▶ Try it: The required output is every line from the beginning of the entries below through the line that includes "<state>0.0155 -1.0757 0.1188", copied exactly.

▶ Items listed in a dataset:
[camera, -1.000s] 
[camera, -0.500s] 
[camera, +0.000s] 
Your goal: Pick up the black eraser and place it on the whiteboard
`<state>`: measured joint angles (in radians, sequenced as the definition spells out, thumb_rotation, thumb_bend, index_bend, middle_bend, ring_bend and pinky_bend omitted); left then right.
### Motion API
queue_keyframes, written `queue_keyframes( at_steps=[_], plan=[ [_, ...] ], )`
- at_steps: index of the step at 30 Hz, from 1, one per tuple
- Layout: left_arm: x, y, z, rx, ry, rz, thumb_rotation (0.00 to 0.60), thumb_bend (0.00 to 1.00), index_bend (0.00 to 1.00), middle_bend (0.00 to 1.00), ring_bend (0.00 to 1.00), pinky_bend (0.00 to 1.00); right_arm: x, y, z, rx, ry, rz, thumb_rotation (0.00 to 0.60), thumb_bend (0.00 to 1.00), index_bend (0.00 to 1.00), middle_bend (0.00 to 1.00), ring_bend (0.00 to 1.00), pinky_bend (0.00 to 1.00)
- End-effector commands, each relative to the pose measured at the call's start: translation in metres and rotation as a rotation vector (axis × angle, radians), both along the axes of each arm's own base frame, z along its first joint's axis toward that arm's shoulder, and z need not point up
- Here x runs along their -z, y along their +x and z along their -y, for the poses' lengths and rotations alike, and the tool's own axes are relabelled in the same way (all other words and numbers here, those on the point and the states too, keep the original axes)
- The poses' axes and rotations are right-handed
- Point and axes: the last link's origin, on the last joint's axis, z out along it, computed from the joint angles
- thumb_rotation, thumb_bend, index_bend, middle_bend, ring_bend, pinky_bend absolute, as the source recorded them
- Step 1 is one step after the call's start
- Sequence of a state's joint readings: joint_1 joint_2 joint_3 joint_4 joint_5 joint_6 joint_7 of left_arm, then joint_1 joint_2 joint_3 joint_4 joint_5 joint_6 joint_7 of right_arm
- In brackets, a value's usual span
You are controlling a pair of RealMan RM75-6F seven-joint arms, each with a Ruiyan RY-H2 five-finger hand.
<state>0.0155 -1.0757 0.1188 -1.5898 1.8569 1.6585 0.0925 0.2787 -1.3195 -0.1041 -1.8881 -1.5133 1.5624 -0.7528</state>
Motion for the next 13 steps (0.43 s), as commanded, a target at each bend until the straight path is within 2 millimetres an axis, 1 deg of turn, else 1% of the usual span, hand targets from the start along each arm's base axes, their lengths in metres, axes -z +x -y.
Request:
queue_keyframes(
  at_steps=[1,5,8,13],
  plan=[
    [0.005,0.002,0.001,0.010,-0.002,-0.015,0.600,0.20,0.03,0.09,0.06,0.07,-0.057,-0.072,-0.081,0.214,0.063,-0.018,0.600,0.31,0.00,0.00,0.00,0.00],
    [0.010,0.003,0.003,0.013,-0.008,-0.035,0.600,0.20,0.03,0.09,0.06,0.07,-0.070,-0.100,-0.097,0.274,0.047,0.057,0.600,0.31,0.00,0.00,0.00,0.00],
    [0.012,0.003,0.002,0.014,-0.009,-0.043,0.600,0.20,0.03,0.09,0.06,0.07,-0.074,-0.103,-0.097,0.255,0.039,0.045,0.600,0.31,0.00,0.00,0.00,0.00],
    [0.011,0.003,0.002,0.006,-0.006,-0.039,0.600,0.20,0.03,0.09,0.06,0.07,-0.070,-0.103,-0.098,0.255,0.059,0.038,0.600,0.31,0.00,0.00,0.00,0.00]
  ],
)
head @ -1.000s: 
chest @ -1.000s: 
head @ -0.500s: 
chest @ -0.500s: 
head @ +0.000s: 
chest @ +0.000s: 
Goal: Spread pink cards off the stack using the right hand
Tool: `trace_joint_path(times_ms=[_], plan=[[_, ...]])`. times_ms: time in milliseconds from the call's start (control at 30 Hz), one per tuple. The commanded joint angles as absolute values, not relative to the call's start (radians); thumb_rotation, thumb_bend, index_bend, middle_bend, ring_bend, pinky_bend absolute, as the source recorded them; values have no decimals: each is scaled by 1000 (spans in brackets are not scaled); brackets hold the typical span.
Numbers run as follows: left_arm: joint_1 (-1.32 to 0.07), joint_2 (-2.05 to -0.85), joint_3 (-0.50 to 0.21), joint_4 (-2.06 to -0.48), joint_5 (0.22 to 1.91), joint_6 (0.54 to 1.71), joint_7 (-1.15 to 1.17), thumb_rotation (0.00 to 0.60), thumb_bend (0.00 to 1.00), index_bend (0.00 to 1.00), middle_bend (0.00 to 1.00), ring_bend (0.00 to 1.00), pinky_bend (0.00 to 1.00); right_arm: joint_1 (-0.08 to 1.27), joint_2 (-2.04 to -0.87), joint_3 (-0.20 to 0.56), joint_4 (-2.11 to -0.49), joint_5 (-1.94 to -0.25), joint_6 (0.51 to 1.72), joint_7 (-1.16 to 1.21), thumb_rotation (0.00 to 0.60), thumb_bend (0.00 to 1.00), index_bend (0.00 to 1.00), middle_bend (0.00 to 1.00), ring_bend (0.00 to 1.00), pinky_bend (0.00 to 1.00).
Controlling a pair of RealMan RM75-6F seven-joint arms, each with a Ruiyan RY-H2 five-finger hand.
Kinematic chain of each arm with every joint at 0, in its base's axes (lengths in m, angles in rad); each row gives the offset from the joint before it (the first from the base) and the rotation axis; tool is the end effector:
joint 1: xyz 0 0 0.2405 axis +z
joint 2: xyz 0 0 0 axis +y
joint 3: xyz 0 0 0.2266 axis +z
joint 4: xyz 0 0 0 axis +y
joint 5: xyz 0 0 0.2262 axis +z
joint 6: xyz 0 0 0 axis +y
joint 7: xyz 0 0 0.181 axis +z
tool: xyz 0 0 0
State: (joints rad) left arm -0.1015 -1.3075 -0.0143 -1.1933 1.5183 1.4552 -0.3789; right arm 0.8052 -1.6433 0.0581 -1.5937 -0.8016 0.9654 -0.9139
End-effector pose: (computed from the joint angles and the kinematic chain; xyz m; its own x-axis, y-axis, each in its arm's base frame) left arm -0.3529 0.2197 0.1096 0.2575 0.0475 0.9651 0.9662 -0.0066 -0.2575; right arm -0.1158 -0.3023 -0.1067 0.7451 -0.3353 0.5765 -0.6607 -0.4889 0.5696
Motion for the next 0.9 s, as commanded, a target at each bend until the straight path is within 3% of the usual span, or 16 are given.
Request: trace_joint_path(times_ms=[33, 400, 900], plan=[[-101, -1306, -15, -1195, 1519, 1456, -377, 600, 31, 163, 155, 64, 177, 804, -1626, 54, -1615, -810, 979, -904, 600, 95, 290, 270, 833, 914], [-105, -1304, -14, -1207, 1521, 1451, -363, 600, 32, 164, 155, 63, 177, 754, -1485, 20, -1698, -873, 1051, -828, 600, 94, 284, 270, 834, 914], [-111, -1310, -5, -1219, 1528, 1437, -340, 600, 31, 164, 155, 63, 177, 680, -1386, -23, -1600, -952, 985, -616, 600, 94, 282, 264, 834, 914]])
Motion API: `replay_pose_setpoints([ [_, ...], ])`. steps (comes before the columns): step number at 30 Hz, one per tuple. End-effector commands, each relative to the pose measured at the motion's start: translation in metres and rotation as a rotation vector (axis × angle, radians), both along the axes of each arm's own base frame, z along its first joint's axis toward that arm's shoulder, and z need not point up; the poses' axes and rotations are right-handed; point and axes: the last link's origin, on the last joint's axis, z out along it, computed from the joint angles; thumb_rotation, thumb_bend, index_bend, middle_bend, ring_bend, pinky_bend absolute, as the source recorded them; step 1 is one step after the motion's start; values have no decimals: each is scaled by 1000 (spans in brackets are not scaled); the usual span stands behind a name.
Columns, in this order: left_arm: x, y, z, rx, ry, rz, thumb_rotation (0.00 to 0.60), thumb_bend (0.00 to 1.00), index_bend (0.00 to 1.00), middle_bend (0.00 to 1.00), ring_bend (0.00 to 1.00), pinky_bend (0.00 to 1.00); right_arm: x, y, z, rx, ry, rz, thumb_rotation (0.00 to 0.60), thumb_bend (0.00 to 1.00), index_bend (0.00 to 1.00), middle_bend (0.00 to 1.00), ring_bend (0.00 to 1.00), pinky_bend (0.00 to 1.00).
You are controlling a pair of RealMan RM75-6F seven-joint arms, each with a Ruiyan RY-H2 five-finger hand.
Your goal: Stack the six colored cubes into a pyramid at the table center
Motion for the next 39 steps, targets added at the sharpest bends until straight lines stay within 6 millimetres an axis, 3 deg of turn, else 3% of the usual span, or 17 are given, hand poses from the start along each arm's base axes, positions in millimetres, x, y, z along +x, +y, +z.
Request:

▶ Task output:
[camera, -1.000s] 
[camera, -0.500s] 
[camera, +0.000s] 
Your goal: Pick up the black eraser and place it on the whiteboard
`<state>`: measured joint angles (in radians, sequenced as the definition spells out, thumb_rotation, thumb_bend, index_bend, middle_bend, ring_bend and pinky_bend omitted); left then right.
### Motion API
queue_keyframes, written `queue_keyframes( at_steps=[_], plan=[ [_, ...] ], )`
- at_steps: index of the step at 30 Hz, from 1, one per tuple
- Layout: left_arm: x, y, z, rx, ry, rz, thumb_rotation (0.00 to 0.60), thumb_bend (0.00 to 1.00), index_bend (0.00 to 1.00), middle_bend (0.00 to 1.00), ring_bend (0.00 to 1.00), pinky_bend (0.00 to 1.00); right_arm: x, y, z, rx, ry, rz, thumb_rotation (0.00 to 0.60), thumb_bend (0.00 to 1.00), index_bend (0.00 to 1.00), middle_bend (0.00 to 1.00), ring_bend (0.00 to 1.00), pinky_bend (0.00 to 1.00)
- End-effector commands, each relative to the pose measured at the call's start: translation in metres and rotation as a rotation vector (axis × angle, radians), both along the axes of each arm's own base frame, z along its first joint's axis toward that arm's shoulder, and z need not point up
- Here x runs along their -z, y along their +x and z along their -y, for the poses' lengths and rotations alike, and the tool's own axes are relabelled in the same way (all other words and numbers here, those on the point and the states too, keep the original axes)
- The poses' axes and rotations are right-handed
- Point and axes: the last link's origin, on the last joint's axis, z out along it, computed from the joint angles
- thumb_rotation, thumb_bend, index_bend, middle_bend, ring_bend, pinky_bend absolute, as the source recorded them
- Step 1 is one step after the call's start
- Sequence of a state's joint readings: joint_1 joint_2 joint_3 joint_4 joint_5 joint_6 joint_7 of left_arm, then joint_1 joint_2 joint_3 joint_4 joint_5 joint_6 joint_7 of right_arm
- In brackets, a value's usual span
You are controlling a pair of RealMan RM75-6F seven-joint arms, each with a Ruiyan RY-H2 five-finger hand.
<state>0.0155 -1.0757 0.1188 -1.5898 1.8569 1.6585 0.0925 0.2787 -1.3195 -0.1041 -1.8881 -1.5133 1.5624 -0.7528</state>

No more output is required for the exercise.